After the SB protocol, the clinician was unblinded for the MR images. A maximum of 4 ROIs were marked in these images by the radiologist. When ROIs were marked in the Navigo™ fusion system, additional TB cores were taken, with a minimum of one core per ROI, with a maximum of 4 cores in total. Core specimens were sent to the pathology laboratory in separate cassettes. Two definitions of clinically significant PCa were used in our analysis. The first one was defined as Gleason score ≥7. The second one was defined as the Gleason score ≥7 or ≥3 cores with a Gleason score 6.

2.3. Statistics

Demographic features and baseline characteristics are summarized for all participating patients. The McNemar test was used to compare the prevalences of PCa obtained with each of the individual methods (SB versus TB). To assess whether TB results in a higher Gleason score compared to SB, the percentage with 95% confidence interval is presented. A value of less than 0.05 is considered statistical significant. All analyses were performed with IBM Statistics Version 22.

3. Results

3.1. Patient Demographics

During the study period, 91 men were included. After the exclusion of 9 men, 82 (90.1%) men were included in the final analysis; 67 (81.7%) in group 1 (age 50–65, PSA 4–30 μg/L) and 15 (18.3%) in group 2 (age 66–75, PSA 10–30 μg/L). A flow chart of the study is shown in Figure 1. The mean age was 62.0 years, the mean PSA level was 6.6 μg/L, and mean prostate volume was 44.5 cm³. In 20 subjects (24%), a hypoechoic lesion was found on TRUS. In all cases, this lesion was sampled with one or two cores. Overall, a mean of 12.1 biopsy cores was taken during SB. In 59 subjects (72%), at least one ROI (PI-RADS ≥3) was found on MRI, with a mean of 1.1 lesions per subject. Sixteen subjects (20%) had an anterior lesion on MRI. 28% of the subjects without a ROI on MRI underwent SB only. For all subjects together, a mean of 2.2 targeted biopsy cores was taken. For subjects with a ROI on MRI that underwent TB, a mean of 3.0 biopsy cores was taken. Patient demographics for all patients and both subgroups are listed in Table 1.

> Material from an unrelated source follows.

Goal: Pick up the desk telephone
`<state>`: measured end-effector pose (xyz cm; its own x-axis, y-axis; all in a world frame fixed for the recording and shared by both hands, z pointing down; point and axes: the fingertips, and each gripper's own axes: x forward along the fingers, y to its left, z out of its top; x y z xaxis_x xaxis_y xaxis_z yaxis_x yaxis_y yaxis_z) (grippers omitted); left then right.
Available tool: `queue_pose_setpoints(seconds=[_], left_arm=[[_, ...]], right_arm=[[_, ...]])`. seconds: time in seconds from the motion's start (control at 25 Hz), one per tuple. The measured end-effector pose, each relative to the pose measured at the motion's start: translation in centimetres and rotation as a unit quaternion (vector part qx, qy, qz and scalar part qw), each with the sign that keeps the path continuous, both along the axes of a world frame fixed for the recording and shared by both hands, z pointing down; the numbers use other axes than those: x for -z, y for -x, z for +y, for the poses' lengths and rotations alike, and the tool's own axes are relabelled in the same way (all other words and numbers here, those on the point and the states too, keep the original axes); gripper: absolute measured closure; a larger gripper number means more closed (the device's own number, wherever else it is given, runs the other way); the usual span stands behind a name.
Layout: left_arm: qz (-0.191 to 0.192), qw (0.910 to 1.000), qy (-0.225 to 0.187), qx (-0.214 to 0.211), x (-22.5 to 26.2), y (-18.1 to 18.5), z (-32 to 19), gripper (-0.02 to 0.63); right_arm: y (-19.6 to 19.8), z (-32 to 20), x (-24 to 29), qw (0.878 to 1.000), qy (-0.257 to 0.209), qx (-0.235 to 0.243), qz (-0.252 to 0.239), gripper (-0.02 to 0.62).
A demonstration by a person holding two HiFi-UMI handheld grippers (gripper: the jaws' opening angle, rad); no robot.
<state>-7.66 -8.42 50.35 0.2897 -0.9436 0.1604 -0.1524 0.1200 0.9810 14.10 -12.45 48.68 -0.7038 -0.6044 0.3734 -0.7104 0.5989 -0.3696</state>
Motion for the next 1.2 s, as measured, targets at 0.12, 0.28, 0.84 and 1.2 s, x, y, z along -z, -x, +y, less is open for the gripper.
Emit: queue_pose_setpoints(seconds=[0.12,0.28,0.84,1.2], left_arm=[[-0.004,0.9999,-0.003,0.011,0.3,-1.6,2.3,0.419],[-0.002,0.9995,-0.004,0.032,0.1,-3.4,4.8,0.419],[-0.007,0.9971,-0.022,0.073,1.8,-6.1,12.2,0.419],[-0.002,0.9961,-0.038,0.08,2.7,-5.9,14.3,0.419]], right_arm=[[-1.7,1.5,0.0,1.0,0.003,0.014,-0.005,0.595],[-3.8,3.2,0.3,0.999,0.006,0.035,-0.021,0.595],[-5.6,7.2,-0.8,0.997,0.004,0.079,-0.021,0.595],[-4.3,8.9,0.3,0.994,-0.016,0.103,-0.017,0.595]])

3.2. Comparison of TB and SB

Tables 2 and 3 present a summary of biopsy findings. Table 2 shows a comparison between pathology outcomes of TB and SB using the first definition of csPCa. Table 3 shows the same comparison using the second definition of csPCa. Overall, PCa was detected in 54.9%, with 70.7% agreement between TB and SB. Significant PCa (Gleason score ≥7) was detected in 24.4%. The CDR with TB and SB only was 35.4% and 48.8%, respectively ().

The CDR of significant prostate cancer for both TB and SB was 20.7% (). In patients with a negative MRI (n = 24), CDRs were 37.5% and 0.0% for all PCas and significant PCa only, respectively.

The orange zone in Table 2 denotes patients in whom there was an added clinical value of SB above TB, due to an upgrade from “no cancer” to “cancer” or from “insignificant cancer” to “significant cancer.” The blue zone indicates patients in whom an added value of clinical importance of TB above SB was found. Clinically significant pathology upgrading took place in 7.3% by TB to SB, designated by the blue zone, and 22.0% by adding SB to TB, designated by the orange zone. Significant PCa was found with SB and not with TB in 3/17 (17.6%) of the cases. Significant PCa was found with TB and not with SB in 3/17 (17.6%) of the cases.

Supplementary Table S1 shows an additional comparison of Gleason scores between TB and SB. 28.0% of subjects underwent SB only because of a negative MRI. Within this group, the CDR for all PCa and significant PCa was 37.5% and 0.0%. In patients with an anterior lesion (n = 16), the CDR for all PCa and significant PCa was 87.5% and 43.8%.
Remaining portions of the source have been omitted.